Receiver nodes need to be close to the search nodes because when you add a new receiver node to the grid, the search nodes add the Redis service as an input in their configs automatically. If you were to place a receiver node at a remote site, then ALL of your search nodes would be trying to access that Redis queue remotely. You do not save any bandwidth by placing a receiver node at a remote site.

There are a couple of things to be aware of regarding receiver nodes and Elastic Agents. The first is Fleet which handles things like updating the agents and scheduling searches. The other is the Elastic Agent log output, which in this case is Logstash running on the manager or receiver node. Due to limitations in Elastic licensing we can only have a single output policy. That means that when you add a receiver or a fleet node it gets added to a list that is distributed to the agents. The agents go down that list and stop after a successful connection. The only way to direct agents to specific receivers is to use firewall rules to block agents to certain receivers. Again keep in mind that there is no bandwidth savings here because the search nodes still need to empty the Redis queue on the receiver nodes.

Intrusion Detection Honeypot (IDH) Node

The Intrusion Detection Honeypot node mimics common services such as HTTP, FTP, and SSH. Any interaction with these fake services will automatically result in an alert.

_images/idh.png

Heavy Node

There is also an option to have a manager node and one or more heavy nodes.

Warning

Heavy nodes are NOT recommended for most users due to performance reasons, and should only be used for testing purposes or in low-throughput environments.

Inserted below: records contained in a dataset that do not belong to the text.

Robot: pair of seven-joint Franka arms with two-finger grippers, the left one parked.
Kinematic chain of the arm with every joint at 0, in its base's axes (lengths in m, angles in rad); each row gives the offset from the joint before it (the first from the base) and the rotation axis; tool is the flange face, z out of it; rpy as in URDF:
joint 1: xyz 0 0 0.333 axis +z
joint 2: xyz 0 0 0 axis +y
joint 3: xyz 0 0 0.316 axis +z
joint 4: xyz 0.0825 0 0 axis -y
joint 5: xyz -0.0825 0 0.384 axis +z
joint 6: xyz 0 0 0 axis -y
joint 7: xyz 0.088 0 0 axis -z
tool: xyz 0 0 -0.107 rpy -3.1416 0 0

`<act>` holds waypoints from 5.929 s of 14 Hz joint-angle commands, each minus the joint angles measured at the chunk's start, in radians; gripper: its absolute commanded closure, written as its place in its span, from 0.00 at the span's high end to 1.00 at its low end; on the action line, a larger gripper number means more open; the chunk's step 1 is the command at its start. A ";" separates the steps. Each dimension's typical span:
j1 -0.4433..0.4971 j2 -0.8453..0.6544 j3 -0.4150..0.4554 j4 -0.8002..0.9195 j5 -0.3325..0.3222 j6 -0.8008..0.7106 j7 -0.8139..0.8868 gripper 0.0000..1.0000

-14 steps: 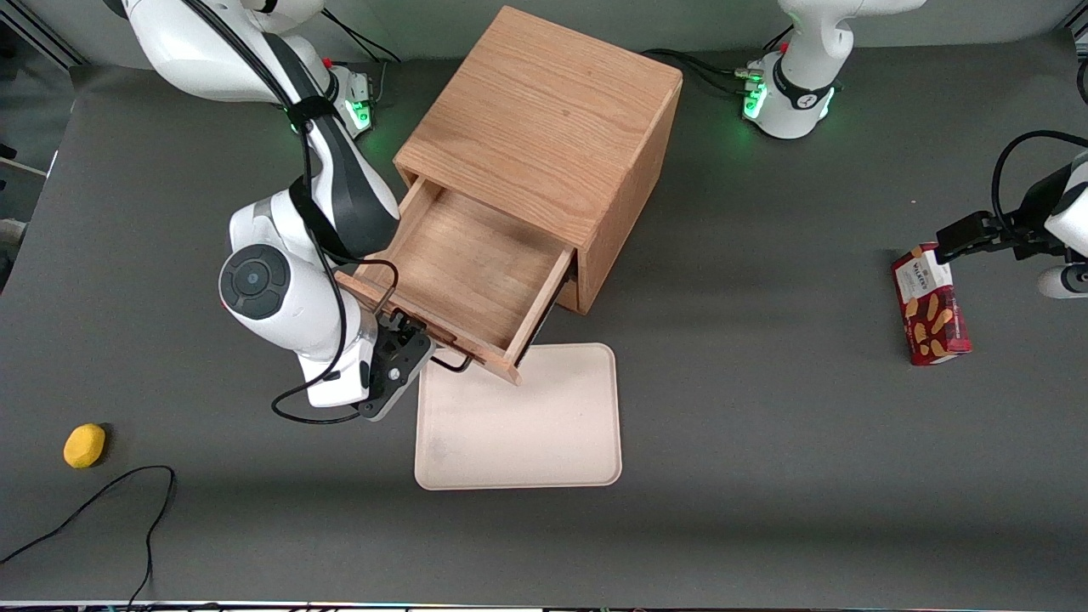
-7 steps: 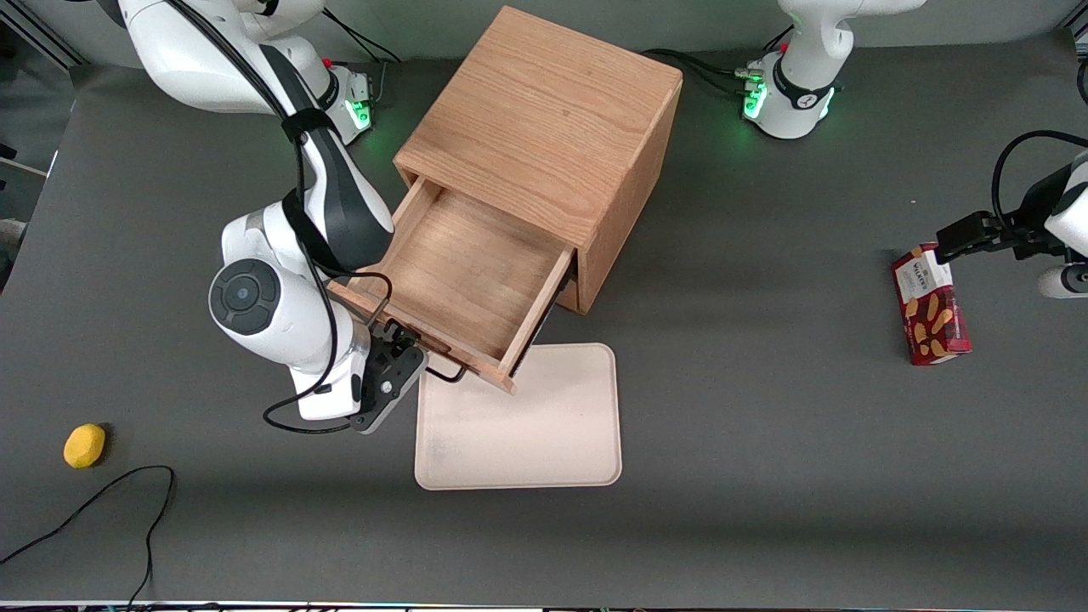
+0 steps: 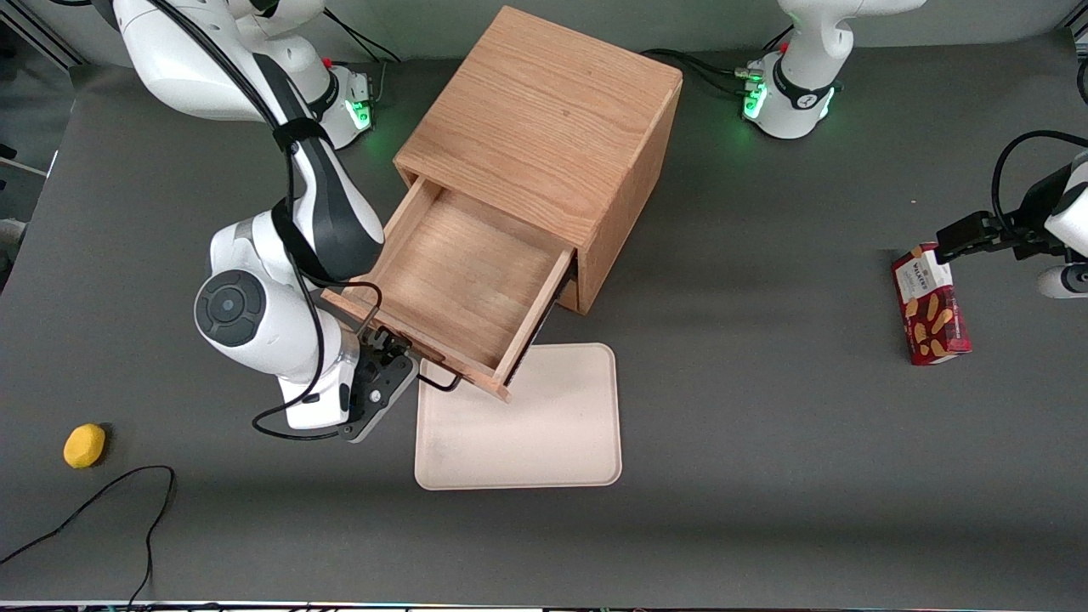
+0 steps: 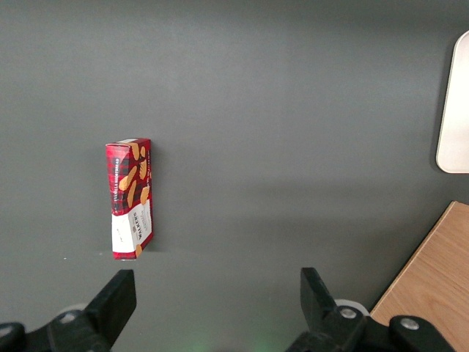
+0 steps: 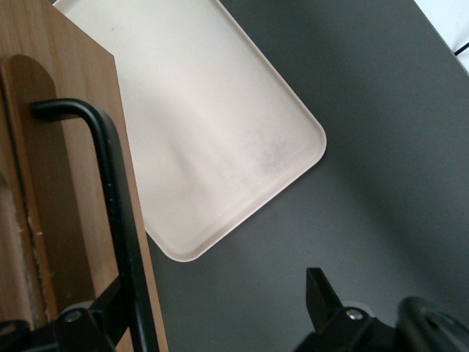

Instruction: Open upper drawer

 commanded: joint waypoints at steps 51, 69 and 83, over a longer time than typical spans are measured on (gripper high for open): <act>-0.257 -0.562 0.056 -0.242 -0.172 -0.292 0.302 1.00; -0.369 -0.566 -0.017 -0.264 -0.104 -0.304 0.563 1.00; -0.375 -0.574 -0.029 -0.260 -0.105 -0.172 0.575 1.00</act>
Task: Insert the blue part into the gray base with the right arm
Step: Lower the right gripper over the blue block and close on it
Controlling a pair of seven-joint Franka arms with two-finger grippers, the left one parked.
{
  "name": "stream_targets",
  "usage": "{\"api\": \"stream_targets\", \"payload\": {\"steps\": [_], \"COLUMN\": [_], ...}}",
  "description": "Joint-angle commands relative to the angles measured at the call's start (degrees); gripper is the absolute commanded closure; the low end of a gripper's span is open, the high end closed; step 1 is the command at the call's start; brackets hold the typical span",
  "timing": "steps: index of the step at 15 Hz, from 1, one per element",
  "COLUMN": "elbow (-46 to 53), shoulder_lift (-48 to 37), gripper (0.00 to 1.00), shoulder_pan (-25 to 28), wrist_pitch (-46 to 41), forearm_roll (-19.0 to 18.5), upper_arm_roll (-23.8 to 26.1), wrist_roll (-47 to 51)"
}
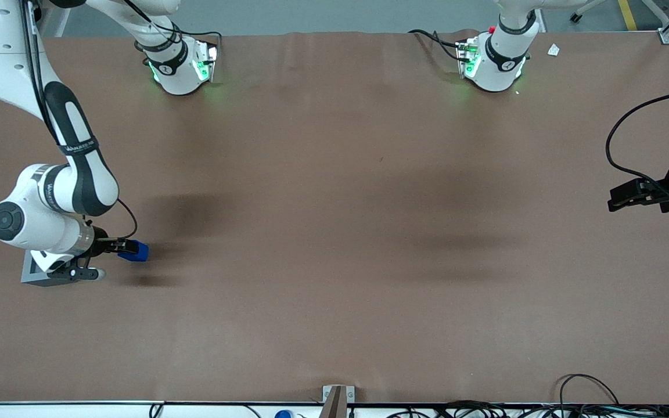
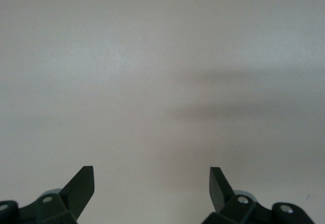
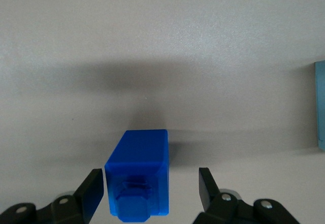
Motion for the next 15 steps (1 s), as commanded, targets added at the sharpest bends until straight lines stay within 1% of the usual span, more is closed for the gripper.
{"api": "stream_targets", "payload": {"steps": [1,4,9,10,11,12,14,15], "elbow": [-0.2,-0.6,-0.6,-0.5,-0.5,-0.5,-0.5,-0.4], "shoulder_lift": [1.0,1.5,1.4,1.4,1.4,1.4,1.4,1.4], "gripper": [0.16,0.17,0.35,0.41,0.48,0.58,0.88,0.98], "shoulder_pan": [-0.2,0.0,0.2,0.3,0.3,0.3,0.3,0.3], "wrist_pitch": [0.8,2.0,1.7,1.6,1.6,1.6,1.5,1.5], "forearm_roll": [0.2,0.2,0.2,0.2,0.2,0.1,0.0,0.0], "upper_arm_roll": [0.5,0.5,0.5,0.5,0.5,0.5,0.5,0.5], "wrist_roll": [-0.5,-0.6,-0.6,-0.6,-0.8,-0.8,-0.8,-0.8]}}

  • Recommended only if a standard distributed deployment is not possible

  • Consists of a manager node and one or more heavy nodes

  • Each heavy node is an independent Elastic cluster that is queried from the manager via cross-cluster search

_images/heavy-distributed.png

Note

Heavy nodes do not consume from the Redis queue on the manager. This means that if you just have a manager and heavy nodes, then the Redis queue on the manager will grow and never be drained. To avoid this, you have two options. If you are starting a new deployment, you can make your manager a manager search so that it will drain its own Redis queue. Alternatively, if you have an existing deployment with a manager and want to avoid rebuilding, then you can add a separate search node (NOT heavy node) to consume from the Redis queue on the manager.

Heavy nodes perform sensor duties and store their own logs in their own local Elasticsearch instance. This results in higher hardware requirements and lower performance. Heavy nodes do NOT pull logs from the redis queue on the manager like search nodes do.

Heavy Nodes run the following components:

There are two instances of Elastic Agent that run on a Heavy Node:

Instance 1 - Not connected to Fleet (runs standalone), runs in a container, picks up /nsm/ logs and other local logs (soc) and sends them to the local Heavy Node ES cluster.

Instance 2 - Connected to Grid Fleet Server, runs directly on the Heavy Node. Not currently picking up any logs, but has the osquery integration installed.